#### DATA:
○ ○ ○

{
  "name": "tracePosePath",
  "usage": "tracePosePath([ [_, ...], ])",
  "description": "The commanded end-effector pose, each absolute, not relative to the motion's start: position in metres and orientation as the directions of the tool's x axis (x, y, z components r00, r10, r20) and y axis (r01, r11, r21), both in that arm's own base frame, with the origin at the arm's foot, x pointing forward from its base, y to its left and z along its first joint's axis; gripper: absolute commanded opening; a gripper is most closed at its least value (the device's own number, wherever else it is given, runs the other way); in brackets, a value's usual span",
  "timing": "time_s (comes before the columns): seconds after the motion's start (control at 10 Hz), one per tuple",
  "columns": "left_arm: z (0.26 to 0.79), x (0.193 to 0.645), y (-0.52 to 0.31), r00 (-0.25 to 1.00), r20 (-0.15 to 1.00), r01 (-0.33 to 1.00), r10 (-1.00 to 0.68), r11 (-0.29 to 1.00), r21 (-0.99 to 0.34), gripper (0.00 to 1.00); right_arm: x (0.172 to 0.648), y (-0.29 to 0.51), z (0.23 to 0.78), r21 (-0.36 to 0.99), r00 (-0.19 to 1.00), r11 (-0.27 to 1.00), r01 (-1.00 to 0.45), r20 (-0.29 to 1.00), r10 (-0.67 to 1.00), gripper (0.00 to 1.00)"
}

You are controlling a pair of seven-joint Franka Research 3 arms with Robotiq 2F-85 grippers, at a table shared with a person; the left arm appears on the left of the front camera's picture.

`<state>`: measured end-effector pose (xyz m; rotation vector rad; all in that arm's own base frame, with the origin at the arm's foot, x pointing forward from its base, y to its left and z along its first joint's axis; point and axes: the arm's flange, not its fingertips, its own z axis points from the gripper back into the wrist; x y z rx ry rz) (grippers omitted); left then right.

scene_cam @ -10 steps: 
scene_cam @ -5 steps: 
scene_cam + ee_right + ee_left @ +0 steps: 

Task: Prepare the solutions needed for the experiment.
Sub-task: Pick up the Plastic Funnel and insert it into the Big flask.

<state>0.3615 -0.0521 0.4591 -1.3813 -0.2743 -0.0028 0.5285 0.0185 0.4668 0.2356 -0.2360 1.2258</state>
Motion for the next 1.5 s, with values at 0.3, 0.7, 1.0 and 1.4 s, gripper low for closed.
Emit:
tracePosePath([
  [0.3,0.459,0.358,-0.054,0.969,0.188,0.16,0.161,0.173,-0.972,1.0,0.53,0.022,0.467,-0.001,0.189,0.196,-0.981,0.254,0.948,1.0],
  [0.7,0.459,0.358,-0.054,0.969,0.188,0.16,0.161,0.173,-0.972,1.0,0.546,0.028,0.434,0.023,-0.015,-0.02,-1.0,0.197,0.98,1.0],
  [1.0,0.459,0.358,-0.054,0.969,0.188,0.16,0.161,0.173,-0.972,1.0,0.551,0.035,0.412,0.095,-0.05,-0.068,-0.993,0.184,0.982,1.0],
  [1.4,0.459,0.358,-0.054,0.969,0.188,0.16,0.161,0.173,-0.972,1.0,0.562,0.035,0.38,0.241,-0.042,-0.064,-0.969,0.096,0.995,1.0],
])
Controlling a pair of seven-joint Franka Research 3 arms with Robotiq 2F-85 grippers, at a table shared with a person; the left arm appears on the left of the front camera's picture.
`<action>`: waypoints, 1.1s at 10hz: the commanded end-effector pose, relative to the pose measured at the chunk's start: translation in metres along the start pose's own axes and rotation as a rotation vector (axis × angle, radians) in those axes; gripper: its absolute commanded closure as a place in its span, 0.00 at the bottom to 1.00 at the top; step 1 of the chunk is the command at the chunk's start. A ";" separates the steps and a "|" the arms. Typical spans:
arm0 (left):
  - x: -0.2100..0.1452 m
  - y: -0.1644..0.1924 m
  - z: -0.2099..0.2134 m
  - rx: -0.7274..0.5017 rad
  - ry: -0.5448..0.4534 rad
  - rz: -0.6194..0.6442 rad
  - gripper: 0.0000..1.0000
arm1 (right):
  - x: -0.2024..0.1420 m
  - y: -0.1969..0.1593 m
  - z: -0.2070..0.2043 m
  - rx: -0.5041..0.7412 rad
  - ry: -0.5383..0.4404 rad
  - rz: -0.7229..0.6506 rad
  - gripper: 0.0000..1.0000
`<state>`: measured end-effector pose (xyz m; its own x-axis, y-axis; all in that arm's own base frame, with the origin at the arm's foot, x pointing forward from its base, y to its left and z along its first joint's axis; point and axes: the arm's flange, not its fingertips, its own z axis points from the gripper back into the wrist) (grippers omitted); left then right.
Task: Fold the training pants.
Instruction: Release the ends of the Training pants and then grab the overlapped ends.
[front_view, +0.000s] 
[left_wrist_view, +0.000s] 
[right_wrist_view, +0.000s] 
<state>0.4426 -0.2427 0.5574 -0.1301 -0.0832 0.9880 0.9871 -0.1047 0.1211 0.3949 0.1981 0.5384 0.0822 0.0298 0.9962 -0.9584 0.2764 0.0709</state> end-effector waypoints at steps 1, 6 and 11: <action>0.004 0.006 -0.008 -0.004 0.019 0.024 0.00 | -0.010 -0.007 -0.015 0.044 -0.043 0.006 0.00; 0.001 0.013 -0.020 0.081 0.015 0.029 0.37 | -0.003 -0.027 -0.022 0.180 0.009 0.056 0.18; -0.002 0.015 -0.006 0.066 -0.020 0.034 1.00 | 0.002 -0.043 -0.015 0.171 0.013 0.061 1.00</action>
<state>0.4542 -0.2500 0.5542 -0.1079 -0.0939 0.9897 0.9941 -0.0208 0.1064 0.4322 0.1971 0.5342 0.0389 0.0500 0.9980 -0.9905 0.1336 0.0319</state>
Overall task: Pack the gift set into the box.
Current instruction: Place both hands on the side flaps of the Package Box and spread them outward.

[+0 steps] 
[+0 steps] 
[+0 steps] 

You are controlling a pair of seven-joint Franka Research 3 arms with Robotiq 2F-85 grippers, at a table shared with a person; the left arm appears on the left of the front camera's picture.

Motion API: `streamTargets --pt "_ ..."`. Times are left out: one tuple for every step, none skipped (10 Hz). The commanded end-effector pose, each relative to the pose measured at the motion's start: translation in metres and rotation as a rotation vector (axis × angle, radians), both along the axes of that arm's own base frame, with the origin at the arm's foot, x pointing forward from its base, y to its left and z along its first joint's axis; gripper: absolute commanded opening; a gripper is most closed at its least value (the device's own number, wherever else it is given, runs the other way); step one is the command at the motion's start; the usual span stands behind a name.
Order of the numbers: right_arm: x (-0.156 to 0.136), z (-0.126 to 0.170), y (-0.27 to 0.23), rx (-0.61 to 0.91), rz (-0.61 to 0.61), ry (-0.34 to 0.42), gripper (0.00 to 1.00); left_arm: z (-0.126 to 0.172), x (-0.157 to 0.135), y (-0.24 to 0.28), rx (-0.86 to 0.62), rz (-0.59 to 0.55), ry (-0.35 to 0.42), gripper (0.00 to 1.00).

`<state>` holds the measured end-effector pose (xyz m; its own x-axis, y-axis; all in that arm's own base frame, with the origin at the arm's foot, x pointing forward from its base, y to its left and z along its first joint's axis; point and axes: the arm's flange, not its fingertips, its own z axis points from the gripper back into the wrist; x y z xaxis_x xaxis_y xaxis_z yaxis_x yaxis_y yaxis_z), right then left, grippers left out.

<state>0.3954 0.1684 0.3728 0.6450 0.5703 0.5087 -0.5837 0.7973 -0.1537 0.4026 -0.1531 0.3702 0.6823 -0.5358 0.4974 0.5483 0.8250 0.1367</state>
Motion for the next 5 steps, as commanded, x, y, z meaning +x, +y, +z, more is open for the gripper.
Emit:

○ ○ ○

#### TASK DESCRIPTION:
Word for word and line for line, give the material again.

#### REPLY TO THE TASK:
{
  "name": "tracePosePath",
  "usage": "tracePosePath([ [_, ...], ])",
  "description": "The commanded end-effector pose, each absolute, not relative to the motion's start: position in metres and orientation as the directions of the tool's x axis (x, y, z components r00, r10, r20) and y axis (r01, r11, r21), both in that arm's own base frame, with the origin at the arm's foot, x pointing forward from its base, y to its left and z along its first joint's axis; gripper: absolute commanded opening; a gripper is most closed at its least value (the device's own number, wherever else it is given, runs the other way); in brackets, a value's usual span",
  "timing": "time_s (comes before the columns): seconds after the motion's start (control at 10 Hz), one per tuple",
  "columns": "left_arm: z (0.26 to 0.79), x (0.193 to 0.645), y (-0.52 to 0.31), r00 (-0.25 to 1.00), r20 (-0.15 to 1.00), r01 (-0.33 to 1.00), r10 (-1.00 to 0.68), r11 (-0.29 to 1.00), r21 (-0.99 to 0.34), gripper (0.00 to 1.00); right_arm: x (0.172 to 0.648), y (-0.29 to 0.51), z (0.23 to 0.78), r21 (-0.36 to 0.99), r00 (-0.19 to 1.00), r11 (-0.27 to 1.00), r01 (-1.00 to 0.45), r20 (-0.29 to 1.00), r10 (-0.67 to 1.00), gripper (0.00 to 1.00)"
}

You are controlling a pair of seven-joint Franka Research 3 arms with Robotiq 2F-85 grippers, at a table shared with a person; the left arm appears on the left of the front camera's picture.

`<state>`: measured end-effector pose (xyz m; rotation vector rad; all in that arm's own base frame, with the origin at the arm's foot, x pointing forward from its base, y to its left and z along its first joint's axis; point and axes: the arm's flange, not its fingertips, its own z axis points from the gripper back into the wrist; x y z rx ry rz) (grippers omitted); left then right.

scene_cam @ -10 steps: 
scene_cam @ -5 steps: 
scene_cam + ee_right + ee_left @ +0 steps: 

Task: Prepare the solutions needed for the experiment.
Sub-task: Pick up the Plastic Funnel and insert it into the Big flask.

<state>0.3615 -0.0521 0.4591 -1.3813 -0.2743 -0.0028 0.5285 0.0185 0.4668 0.2356 -0.2360 1.2258</state>
Motion for the next 1.5 s, with values at 0.3, 0.7, 1.0 and 1.4 s, gripper low for closed.
Emit:
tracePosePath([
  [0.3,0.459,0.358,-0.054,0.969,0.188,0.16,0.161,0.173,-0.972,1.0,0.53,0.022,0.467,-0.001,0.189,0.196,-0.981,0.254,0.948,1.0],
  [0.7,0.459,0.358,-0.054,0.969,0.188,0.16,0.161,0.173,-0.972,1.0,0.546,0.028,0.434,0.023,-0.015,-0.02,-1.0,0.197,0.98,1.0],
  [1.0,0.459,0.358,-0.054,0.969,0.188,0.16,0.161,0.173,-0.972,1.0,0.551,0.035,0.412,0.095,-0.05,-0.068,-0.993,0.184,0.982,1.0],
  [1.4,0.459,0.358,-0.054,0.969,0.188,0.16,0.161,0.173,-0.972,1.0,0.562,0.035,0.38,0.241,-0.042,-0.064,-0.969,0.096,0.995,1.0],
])
Controlling a pair of seven-joint Franka Research 3 arms with Robotiq 2F-85 grippers, at a table shared with a person; the left arm appears on the left of the front camera's picture.
`<action>`: waypoints, 1.1s at 10hz: the commanded end-effector pose, relative to the pose measured at the chunk's start: translation in metres along the start pose's own axes and rotation as a rotation vector (axis × angle, radians) in those axes; gripper: its absolute commanded closure as a place in its span, 0.00 at the bottom to 1.00 at the top; step 1 of the chunk is the command at the chunk's start. A ";" separates the steps and a "|" the arms. Typical spans:
arm0 (left):
  - x: -0.2100..0.1452 m
  - y: -0.1644..0.1924 m
  - z: -0.2099..0.2134 m
  - rx: -0.7274..0.5017 rad
  - ry: -0.5448..0.4534 rad
  - rz: -0.6194..0.6442 rad
  - gripper: 0.0000..1.0000
arm1 (right):
  - x: -0.2024..0.1420 m
  - y: -0.1969..0.1593 m
  - z: -0.2070..0.2043 m
  - rx: -0.5041..0.7412 rad
  - ry: -0.5383..0.4404 rad
  - rz: -0.7229..0.6506 rad
  - gripper: 0.0000..1.0000
`<state>`: measured end-effector pose (xyz m; its own x-axis, y-axis; all in that arm's own base frame, with the origin at the arm's foot, x pointing forward from its base, y to its left and z along its first joint's axis; point and axes: the arm's flange, not its fingertips, its own z axis points from the gripper back into the wrist) (grippers omitted); left then right.
Task: Fold the training pants.
Instruction: Release the ends of the Training pants and then grab the overlapped ends.
[front_view, +0.000s] 
[left_wrist_view, +0.000s] 
[right_wrist_view, +0.000s] 
<state>0.4426 -0.2427 0.5574 -0.1301 -0.0832 0.9880 0.9871 -0.1047 0.1211 0.3949 0.1981 0.5384 0.0822 0.0298 0.9962 -0.9584 0.2764 0.0709</state> end-effector waypoints at steps 1, 6 and 11: <action>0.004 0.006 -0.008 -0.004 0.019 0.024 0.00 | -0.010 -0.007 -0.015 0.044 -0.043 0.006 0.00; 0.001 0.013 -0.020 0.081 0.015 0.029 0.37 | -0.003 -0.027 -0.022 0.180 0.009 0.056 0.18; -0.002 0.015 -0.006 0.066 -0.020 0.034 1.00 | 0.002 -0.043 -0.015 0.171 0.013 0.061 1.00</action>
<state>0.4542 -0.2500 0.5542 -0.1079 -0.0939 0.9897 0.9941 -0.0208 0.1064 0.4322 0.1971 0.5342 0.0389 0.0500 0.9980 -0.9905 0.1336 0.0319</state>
Overall task: Pack the gift set into the box.
Current instruction: Place both hands on the side flaps of the Package Box and spread them outward.

[+0 steps] 
[+0 steps] 
[+0 steps] 

You are controlling a pair of seven-joint Franka Research 3 arms with Robotiq 2F-85 grippers, at a table shared with a person; the left arm appears on the left of the front camera's picture.

Motion API: `streamTargets --pt "_ ..."`. Times are left out: one tuple for every step, none skipped (10 Hz). The commanded end-effector pose, each relative to the pose measured at the motion's start: translation in metres and rotation as a rotation vector (axis × angle, radians), both along the axes of that arm's own base frame, with the origin at the arm's foot, x pointing forward from its base, y to its left and z along its first joint's axis; gripper: absolute commanded opening; a gripper is most closed at its least value (the device's own number, wherever else it is given, runs the other way); step one is the command at the motion's start; the usual span stands behind a name.
Order of the numbers: right_arm: x (-0.156 to 0.136), z (-0.126 to 0.170), y (-0.27 to 0.23), rx (-0.61 to 0.91), rz (-0.61 to 0.61), ry (-0.34 to 0.42), gripper (0.00 to 1.00); left_arm: z (-0.126 to 0.172), x (-0.157 to 0.135), y (-0.24 to 0.28), rx (-0.86 to 0.62), rz (-0.59 to 0.55), ry (-0.35 to 0.42), gripper (0.00 to 1.00).

`<state>` holds the measured end-effector pose (xyz m; its own x-axis, y-axis; all in that arm's own base frame, with the origin at the arm's foot, x pointing forward from its base, y to its left and z along its first joint's axis; point and axes: the arm's flange, not its fingertips, its own z axis points from the gripper back into the wrist; x y z xaxis_x xaxis_y xaxis_z yaxis_x yaxis_y yaxis_z), right then left, grippers left out.

<state>0.3954 0.1684 0.3728 0.6450 0.5703 0.5087 -0.5837 0.7973 -0.1537 0.4026 -0.1531 0.3702 0.6823 -0.5358 0.4974 0.5483 0.8250 0.1367</state>
Motion for the next 5 steps, as commanded, x, y, z meaning +x, +y, +z, more is open for the gripper.
Emit:

The exercise requires nothing else.